I listened to Jean Lorrah reading from a forthcoming Sime-Gen novel, which of course I wanted to get right away. We have to wait, though, since it's not finished, much less published yet. The Lord Ruthven Assembly (our vampire, revenant, and Gothic division) had a lively panel on vampires called "The Dead Travel Fast," with a lot of discussion spinning off from the differences between the traditional folklore undead, usually bound to the vicinity of their mortal homes and families, and the wandering vampires of much fiction from Lord Ruthven (1819) on. Even though my computer doesn't have a microphone and camera, Zoom allowed me to watch sessions passively with computer audio, and the text chat sidebar enables written comments. I liked that method; it was nice and simple. A presentation on superheroes saving the world, referencing the widespread "Thanos Was Right" meme, brought up the concept of "fan labor"—how fan reception and response add value to commercially produced films and literature. Like many papers and discussions, this talk tied into the conference theme of the "Anthropocene," which inspired many presenters to discuss human impact on the environment as reflected in fantasy and science fiction. In other areas of interest to me, there were several papers each on Stephen King, Harry Potter, and Terry Pratchett. A talk focusing on Tolkien featured a slide show of maps. An advantage of viewing such material online is being able to see details better than one can from a seat in a meeting room. One of my favorite papers dealt with Delia Sherman's FREEDOM MAZE, exploring issues of identity and the "decentering" effect of the time-traveling teenage protagonist's landing in 1860 where she's mistaken for a slave, instead of a white Southern girl from a "good" family as she's been taught to think of herself in 1960. That presentation inspired me to reread the book, as a good piece of literary criticism ideally does.

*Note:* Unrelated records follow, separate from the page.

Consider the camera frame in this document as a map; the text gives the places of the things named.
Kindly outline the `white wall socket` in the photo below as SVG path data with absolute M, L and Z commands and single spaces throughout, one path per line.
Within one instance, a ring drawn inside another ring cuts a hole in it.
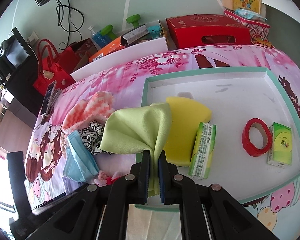
M 26 43 L 30 46 L 34 46 L 38 40 L 38 35 L 35 31 L 33 31 L 32 34 L 26 39 Z

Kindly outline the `blue surgical face mask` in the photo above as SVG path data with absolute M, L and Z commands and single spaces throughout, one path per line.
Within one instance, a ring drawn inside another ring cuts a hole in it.
M 66 162 L 63 176 L 73 181 L 84 183 L 99 173 L 93 155 L 86 149 L 77 130 L 67 136 Z

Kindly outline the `pink white striped fuzzy cloth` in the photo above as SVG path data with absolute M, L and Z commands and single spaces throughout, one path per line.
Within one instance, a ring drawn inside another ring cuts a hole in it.
M 62 131 L 71 134 L 73 131 L 88 127 L 92 121 L 105 124 L 115 111 L 113 109 L 114 96 L 110 92 L 96 92 L 90 100 L 82 99 L 67 113 Z

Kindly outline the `blue wet wipes pack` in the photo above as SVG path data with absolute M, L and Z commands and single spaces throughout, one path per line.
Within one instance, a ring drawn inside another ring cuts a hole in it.
M 252 21 L 261 21 L 261 22 L 266 22 L 267 19 L 263 17 L 262 15 L 251 11 L 251 10 L 246 10 L 242 8 L 238 8 L 235 10 L 235 14 L 238 16 L 241 16 L 242 18 L 245 18 L 247 20 L 252 20 Z

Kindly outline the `light green microfiber cloth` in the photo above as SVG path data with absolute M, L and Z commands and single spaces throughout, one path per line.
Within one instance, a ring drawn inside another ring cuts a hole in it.
M 168 139 L 172 124 L 168 103 L 124 108 L 106 121 L 100 149 L 115 154 L 150 152 L 151 167 L 148 193 L 159 194 L 158 159 Z

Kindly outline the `black white leopard scrunchie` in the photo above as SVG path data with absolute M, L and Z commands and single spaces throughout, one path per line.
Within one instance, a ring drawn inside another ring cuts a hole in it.
M 104 132 L 103 124 L 97 122 L 96 120 L 93 120 L 86 128 L 80 129 L 78 132 L 83 145 L 92 155 L 97 155 L 100 153 L 111 154 L 110 152 L 100 149 L 100 144 Z

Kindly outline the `teal rimmed white tray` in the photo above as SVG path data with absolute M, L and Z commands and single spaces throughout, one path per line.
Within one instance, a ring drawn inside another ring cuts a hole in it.
M 212 112 L 216 142 L 209 177 L 197 183 L 220 184 L 240 203 L 261 198 L 300 176 L 300 120 L 277 77 L 266 67 L 216 67 L 149 77 L 141 104 L 164 102 L 181 92 Z M 292 164 L 267 164 L 267 156 L 251 157 L 242 146 L 242 132 L 252 118 L 292 130 Z

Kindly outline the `cartoon print bed sheet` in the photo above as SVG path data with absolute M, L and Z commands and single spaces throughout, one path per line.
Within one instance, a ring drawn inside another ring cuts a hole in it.
M 138 107 L 148 77 L 210 67 L 266 67 L 278 78 L 300 114 L 300 69 L 284 52 L 260 46 L 201 46 L 149 55 L 119 64 L 70 85 L 58 97 L 46 122 L 37 121 L 26 154 L 26 191 L 32 206 L 71 192 L 77 184 L 63 177 L 66 157 L 53 160 L 63 141 L 56 139 L 67 113 L 96 92 L 110 92 L 114 109 Z M 247 205 L 280 239 L 300 236 L 300 177 L 269 196 Z

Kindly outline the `smartphone on clip stand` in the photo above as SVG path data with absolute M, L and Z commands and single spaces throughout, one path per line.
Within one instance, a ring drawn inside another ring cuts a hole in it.
M 53 81 L 48 85 L 40 110 L 40 116 L 49 115 L 51 107 L 53 106 L 59 94 L 61 93 L 62 90 L 60 88 L 56 88 L 56 85 L 57 81 Z

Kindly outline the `large red gift box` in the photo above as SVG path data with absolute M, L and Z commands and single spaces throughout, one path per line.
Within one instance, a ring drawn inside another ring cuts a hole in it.
M 193 14 L 166 18 L 178 49 L 204 45 L 250 45 L 249 29 L 220 14 Z

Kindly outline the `blue water bottle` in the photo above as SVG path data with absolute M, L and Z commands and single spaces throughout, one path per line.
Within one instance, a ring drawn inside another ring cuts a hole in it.
M 88 28 L 91 32 L 92 40 L 100 47 L 103 48 L 111 42 L 111 39 L 107 35 L 102 35 L 101 31 L 97 31 L 93 25 Z

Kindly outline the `white foam board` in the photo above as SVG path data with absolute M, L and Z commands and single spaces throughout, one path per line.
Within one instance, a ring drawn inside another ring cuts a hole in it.
M 138 60 L 149 55 L 165 53 L 167 51 L 168 46 L 166 38 L 157 38 L 106 55 L 79 68 L 71 73 L 71 76 L 75 81 L 80 81 L 103 70 Z

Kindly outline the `red pink hair bow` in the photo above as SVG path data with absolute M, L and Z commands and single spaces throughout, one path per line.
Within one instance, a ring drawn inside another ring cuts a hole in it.
M 112 185 L 115 181 L 117 181 L 119 178 L 121 178 L 124 175 L 125 175 L 124 173 L 117 171 L 111 176 L 106 172 L 100 170 L 97 177 L 93 181 L 97 186 L 103 187 L 103 186 Z

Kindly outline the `green tissue pack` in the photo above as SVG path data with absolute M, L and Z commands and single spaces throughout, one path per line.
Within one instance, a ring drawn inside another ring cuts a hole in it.
M 273 142 L 268 151 L 267 164 L 280 168 L 292 165 L 292 129 L 273 122 L 269 127 Z
M 216 140 L 216 125 L 201 122 L 194 142 L 188 175 L 207 179 L 210 174 Z

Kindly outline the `yellow sponge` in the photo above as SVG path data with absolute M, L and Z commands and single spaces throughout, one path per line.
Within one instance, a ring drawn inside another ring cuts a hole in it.
M 167 161 L 188 167 L 199 125 L 211 120 L 212 111 L 196 100 L 183 97 L 170 96 L 166 102 L 172 117 L 170 133 L 164 146 Z

The weekend concluded with the business meeting and awards on Sunday evening. IAFA's officers are considering the feasibility of offering some kind of virtual track every year, which would be useful to many members who can't travel to Florida for whatever reason. The plan faces potential problems and complications, however, not least the risk of seeming to establish a two-tier system of participation and the possible impairment of the deal with the hotel, in which perks such as meeting spaces depend on selling a certain minimum number of hotel rooms and meals. At any rate, this year's con seemed to rate as a brilliant success; it definitely was for me.